• [INSTRUCTIONS TO FOLLOW] Could you print all the entries below exactly as they appear, omitting the pictures?

• [MATERIAL FOR THIS TASK]
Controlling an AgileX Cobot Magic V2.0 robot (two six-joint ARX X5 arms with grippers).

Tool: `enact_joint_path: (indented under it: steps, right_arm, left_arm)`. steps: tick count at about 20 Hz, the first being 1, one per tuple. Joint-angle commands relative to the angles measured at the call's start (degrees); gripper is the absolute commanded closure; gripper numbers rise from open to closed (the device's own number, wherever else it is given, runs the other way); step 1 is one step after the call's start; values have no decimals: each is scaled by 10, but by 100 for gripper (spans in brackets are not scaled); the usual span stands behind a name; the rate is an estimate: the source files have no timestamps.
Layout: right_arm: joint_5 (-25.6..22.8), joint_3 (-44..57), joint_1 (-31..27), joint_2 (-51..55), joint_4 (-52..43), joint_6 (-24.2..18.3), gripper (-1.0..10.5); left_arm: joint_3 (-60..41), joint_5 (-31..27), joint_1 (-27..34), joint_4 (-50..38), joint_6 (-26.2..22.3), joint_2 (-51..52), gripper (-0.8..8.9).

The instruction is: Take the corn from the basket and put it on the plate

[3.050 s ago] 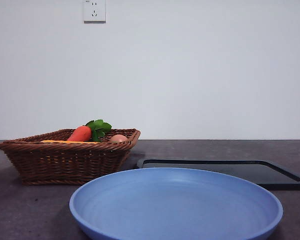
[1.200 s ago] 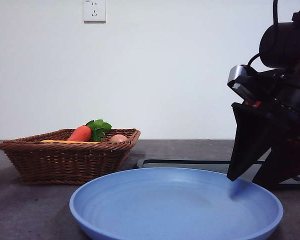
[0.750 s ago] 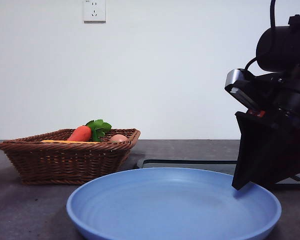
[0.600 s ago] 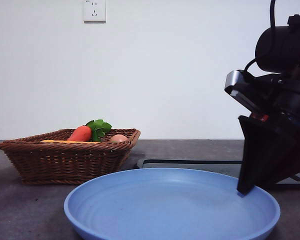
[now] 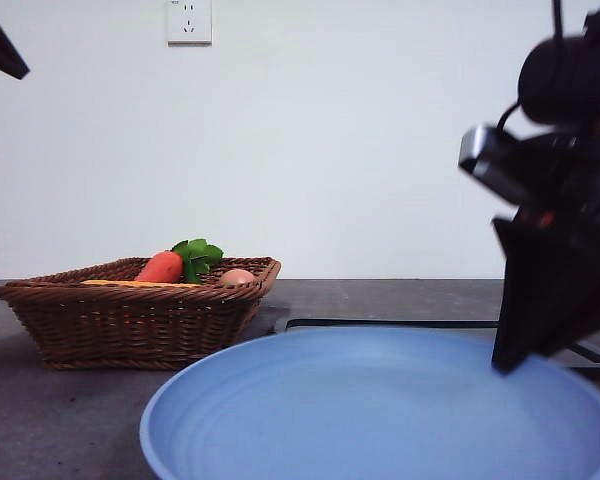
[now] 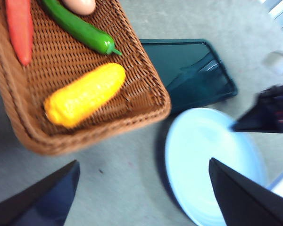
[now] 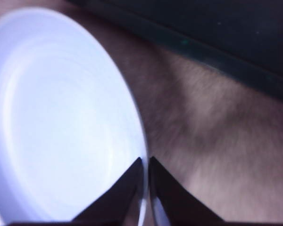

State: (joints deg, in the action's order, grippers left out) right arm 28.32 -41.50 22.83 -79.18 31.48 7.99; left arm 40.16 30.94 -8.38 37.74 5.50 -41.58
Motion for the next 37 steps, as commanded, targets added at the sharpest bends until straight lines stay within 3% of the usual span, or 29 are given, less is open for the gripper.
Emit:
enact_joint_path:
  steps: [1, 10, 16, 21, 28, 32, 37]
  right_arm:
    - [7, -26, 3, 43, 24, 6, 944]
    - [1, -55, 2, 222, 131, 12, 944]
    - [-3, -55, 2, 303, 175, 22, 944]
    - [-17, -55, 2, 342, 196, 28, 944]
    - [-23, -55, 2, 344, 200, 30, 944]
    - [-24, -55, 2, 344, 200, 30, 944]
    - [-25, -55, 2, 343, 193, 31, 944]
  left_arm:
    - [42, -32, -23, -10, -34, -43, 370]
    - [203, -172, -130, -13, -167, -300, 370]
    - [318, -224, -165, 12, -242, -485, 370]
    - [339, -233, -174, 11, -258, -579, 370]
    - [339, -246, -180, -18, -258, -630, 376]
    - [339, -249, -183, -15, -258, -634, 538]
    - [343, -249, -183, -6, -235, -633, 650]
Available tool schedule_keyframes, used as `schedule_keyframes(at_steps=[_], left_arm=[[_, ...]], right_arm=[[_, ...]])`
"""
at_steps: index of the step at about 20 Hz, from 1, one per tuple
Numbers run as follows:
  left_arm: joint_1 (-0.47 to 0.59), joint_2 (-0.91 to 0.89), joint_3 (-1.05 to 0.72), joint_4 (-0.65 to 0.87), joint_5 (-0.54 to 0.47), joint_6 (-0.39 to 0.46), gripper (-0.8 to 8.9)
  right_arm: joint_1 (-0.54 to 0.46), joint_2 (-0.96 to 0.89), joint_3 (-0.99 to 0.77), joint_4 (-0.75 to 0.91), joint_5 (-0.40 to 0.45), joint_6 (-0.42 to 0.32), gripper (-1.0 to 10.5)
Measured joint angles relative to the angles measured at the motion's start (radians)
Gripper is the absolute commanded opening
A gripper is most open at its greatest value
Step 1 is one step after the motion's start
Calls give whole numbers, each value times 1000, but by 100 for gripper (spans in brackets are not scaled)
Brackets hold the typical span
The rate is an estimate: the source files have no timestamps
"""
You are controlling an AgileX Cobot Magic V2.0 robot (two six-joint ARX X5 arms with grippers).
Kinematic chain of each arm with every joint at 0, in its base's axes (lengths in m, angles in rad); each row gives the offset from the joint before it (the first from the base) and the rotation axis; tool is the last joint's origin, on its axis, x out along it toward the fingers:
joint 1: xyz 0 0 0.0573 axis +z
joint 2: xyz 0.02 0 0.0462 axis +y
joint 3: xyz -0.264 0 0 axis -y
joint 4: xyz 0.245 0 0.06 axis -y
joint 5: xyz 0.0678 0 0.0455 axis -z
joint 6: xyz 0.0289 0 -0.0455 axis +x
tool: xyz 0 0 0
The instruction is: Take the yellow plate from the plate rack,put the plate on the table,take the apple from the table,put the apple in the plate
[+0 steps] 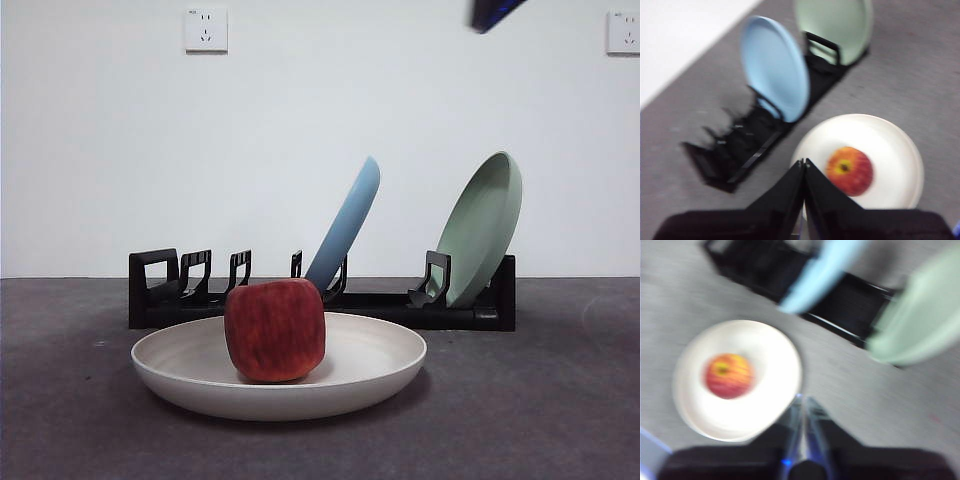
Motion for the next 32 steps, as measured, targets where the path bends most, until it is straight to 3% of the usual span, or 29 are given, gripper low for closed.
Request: schedule_keyframes(at_steps=[5,10,15,22,25,32], left_arm=[[237,11,0,15,200,21,-9],[476,-20,-23,72,409,21,-9],[573,-127,-243,267,423,-17,-9],[586,-406,-695,525,397,-154,-9],[586,-500,-771,524,374,-195,-8],[586,-490,-767,508,371,-203,-3]], right_arm=[[-76,-90,-45,27,6,-2,-16],[-121,-246,-271,230,6,-9,-16],[-128,-377,-586,494,6,11,-16],[-128,-499,-931,749,-19,96,-16],[-128,-502,-965,756,3,107,-15],[-128,-503,-965,765,10,129,1]])
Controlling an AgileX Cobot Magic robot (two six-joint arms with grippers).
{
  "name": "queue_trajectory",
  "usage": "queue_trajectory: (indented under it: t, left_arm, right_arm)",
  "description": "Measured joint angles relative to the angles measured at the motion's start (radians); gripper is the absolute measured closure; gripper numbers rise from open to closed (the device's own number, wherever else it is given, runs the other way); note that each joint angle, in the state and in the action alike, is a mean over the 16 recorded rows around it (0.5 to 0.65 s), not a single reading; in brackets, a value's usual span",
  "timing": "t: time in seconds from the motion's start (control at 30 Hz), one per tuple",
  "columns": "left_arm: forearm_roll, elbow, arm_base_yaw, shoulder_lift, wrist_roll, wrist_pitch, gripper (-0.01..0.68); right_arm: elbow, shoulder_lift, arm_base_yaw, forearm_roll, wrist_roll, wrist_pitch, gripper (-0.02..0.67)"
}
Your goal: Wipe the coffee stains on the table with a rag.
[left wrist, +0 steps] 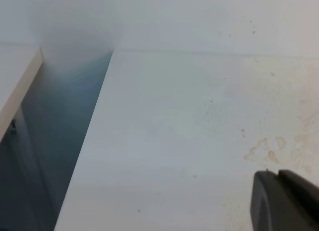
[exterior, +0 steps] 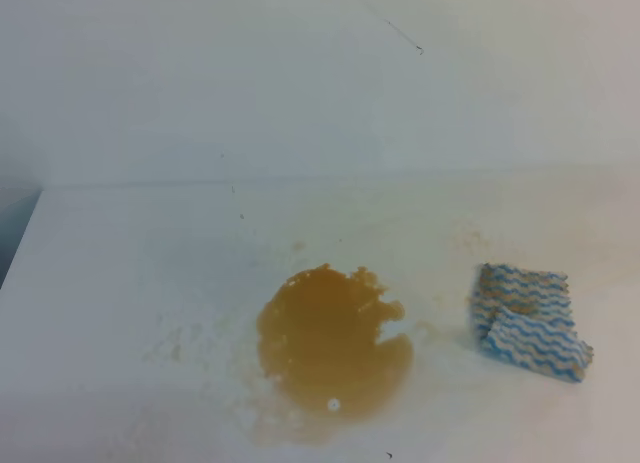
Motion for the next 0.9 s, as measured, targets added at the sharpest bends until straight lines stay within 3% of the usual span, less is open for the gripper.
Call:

• [OUTPUT OF THE TASK]
Controlling an AgileX Cobot Magic V2.0 robot (two six-joint ARX X5 arms with grippers).

Tool: `enact_joint_path: (indented under it: steps, right_arm, left_arm)`. steps: tick count at about 20 Hz, the first being 1, one per tuple. Joint-angle commands relative to the angles measured at the call's start (degrees); gripper is the absolute commanded closure; gripper numbers rise from open to closed (the device's own number, wherever else it is given, runs the other way); step 1 is one step after the call's start; values have no decimals: each is scaled by 10, but by 100 for gripper (spans in brackets are not scaled); the usual span stands behind a name; the rate is an estimate: the source files have no timestamps.
Layout: right_arm: joint_5 (-25.6..22.8), joint_3 (-44..57), joint_1 (-31..27), joint_2 (-51..55), joint_4 (-52..43), joint_6 (-24.2..18.3), gripper (-1.0..10.5); left_arm: joint_3 (-60..41), joint_5 (-31..27), joint_1 (-27..34), joint_4 (-50..38), joint_6 (-26.2..22.3), joint_2 (-51..52), gripper (-0.8..8.9).

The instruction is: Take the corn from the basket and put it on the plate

[3.050 s ago] 
[1.200 s ago] 
[0.750 s ago] 
[0.600 s ago] 
[now] 
[now] 
[now] 

State: (joints deg, in the action's order, grippers left out) right arm 28.32 -41.50 22.83 -79.18 31.48 7.99; left arm 40.16 30.94 -8.38 37.74 5.50 -41.58
Motion for the next 37 steps, as commanded, targets added at the sharpest bends until straight lines stay within 3% of the usual span, or 29 are given, less is open for the gripper.
Emit:
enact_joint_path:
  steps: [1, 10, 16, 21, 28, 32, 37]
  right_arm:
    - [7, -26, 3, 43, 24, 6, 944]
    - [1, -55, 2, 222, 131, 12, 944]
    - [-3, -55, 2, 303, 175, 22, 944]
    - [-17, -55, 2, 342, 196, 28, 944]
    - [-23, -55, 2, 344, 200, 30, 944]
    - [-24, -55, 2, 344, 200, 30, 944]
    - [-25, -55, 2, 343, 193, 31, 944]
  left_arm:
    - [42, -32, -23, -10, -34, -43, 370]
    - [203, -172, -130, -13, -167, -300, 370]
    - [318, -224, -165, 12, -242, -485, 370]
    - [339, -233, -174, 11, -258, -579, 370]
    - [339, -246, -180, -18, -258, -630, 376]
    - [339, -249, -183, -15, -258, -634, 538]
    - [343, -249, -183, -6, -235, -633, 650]
Available tool schedule_keyframes, used as `schedule_keyframes(at_steps=[_], left_arm=[[_, ...]], right_arm=[[_, ...]])`
"""
at_steps: index of the step at about 20 Hz, from 1, one per tuple
Numbers run as follows:
  left_arm: joint_1 (-0.47 to 0.59), joint_2 (-0.91 to 0.89), joint_3 (-1.05 to 0.72), joint_4 (-0.65 to 0.87), joint_5 (-0.54 to 0.47), joint_6 (-0.39 to 0.46), gripper (-0.8 to 8.9)
  right_arm: joint_1 (-0.54 to 0.46), joint_2 (-0.96 to 0.89), joint_3 (-0.99 to 0.77), joint_4 (-0.75 to 0.91), joint_5 (-0.40 to 0.45), joint_6 (-0.42 to 0.32), gripper (-1.0 to 10.5)
Measured joint angles relative to the angles measured at the motion's start (radians)
Gripper is the absolute commanded opening
A gripper is most open at its greatest value
Step 1 is one step after the motion's start
Calls give whole numbers, each value times 1000, but by 100 for gripper (spans in brackets are not scaled)
Brackets hold the typical span
The rate is an estimate: the source files have no timestamps
"""
You are controlling an AgileX Cobot Magic V2.0 robot (two six-joint ARX X5 arms with grippers).
Kinematic chain of each arm with every joint at 0, in its base's axes (lengths in m, angles in rad); each row gives the offset from the joint before it (the first from the base) and the rotation axis; tool is the last joint's origin, on its axis, x out along it toward the fingers:
joint 1: xyz 0 0 0.0573 axis +z
joint 2: xyz 0.02 0 0.0462 axis +y
joint 3: xyz -0.264 0 0 axis -y
joint 4: xyz 0.245 0 0.06 axis -y
joint 5: xyz 0.0678 0 0.0455 axis -z
joint 6: xyz 0.0289 0 -0.0455 axis +x
tool: xyz 0 0 0
The instruction is: Take the yellow plate from the plate rack,put the plate on the table,take the apple from the table,put the apple in the plate
[+0 steps] 
Motion for the next 32 steps, as measured, targets where the path bends most, until it is straight to 3% of the usual span, or 29 are given, gripper low for closed.
Request: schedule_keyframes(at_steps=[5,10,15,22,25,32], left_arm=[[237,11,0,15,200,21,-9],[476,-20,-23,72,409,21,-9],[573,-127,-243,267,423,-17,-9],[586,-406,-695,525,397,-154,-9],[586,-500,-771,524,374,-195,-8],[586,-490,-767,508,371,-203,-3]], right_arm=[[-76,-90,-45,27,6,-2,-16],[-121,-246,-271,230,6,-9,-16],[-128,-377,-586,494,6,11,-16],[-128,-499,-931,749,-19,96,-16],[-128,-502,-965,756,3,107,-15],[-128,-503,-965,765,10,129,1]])
Controlling an AgileX Cobot Magic robot (two six-joint arms with grippers).
{
  "name": "queue_trajectory",
  "usage": "queue_trajectory: (indented under it: t, left_arm, right_arm)",
  "description": "Measured joint angles relative to the angles measured at the motion's start (radians); gripper is the absolute measured closure; gripper numbers rise from open to closed (the device's own number, wherever else it is given, runs the other way); note that each joint angle, in the state and in the action alike, is a mean over the 16 recorded rows around it (0.5 to 0.65 s), not a single reading; in brackets, a value's usual span",
  "timing": "t: time in seconds from the motion's start (control at 30 Hz), one per tuple",
  "columns": "left_arm: forearm_roll, elbow, arm_base_yaw, shoulder_lift, wrist_roll, wrist_pitch, gripper (-0.01..0.68); right_arm: elbow, shoulder_lift, arm_base_yaw, forearm_roll, wrist_roll, wrist_pitch, gripper (-0.02..0.67)"
}
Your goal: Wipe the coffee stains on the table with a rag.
[left wrist, +0 steps] 
[exterior, +0 steps] 
Motion for the next 0.9 s, as measured, targets added at the sharpest bends until straight lines stay within 3% of the usual span, less is open for the gripper.
Call:

No further work is required for this exercise.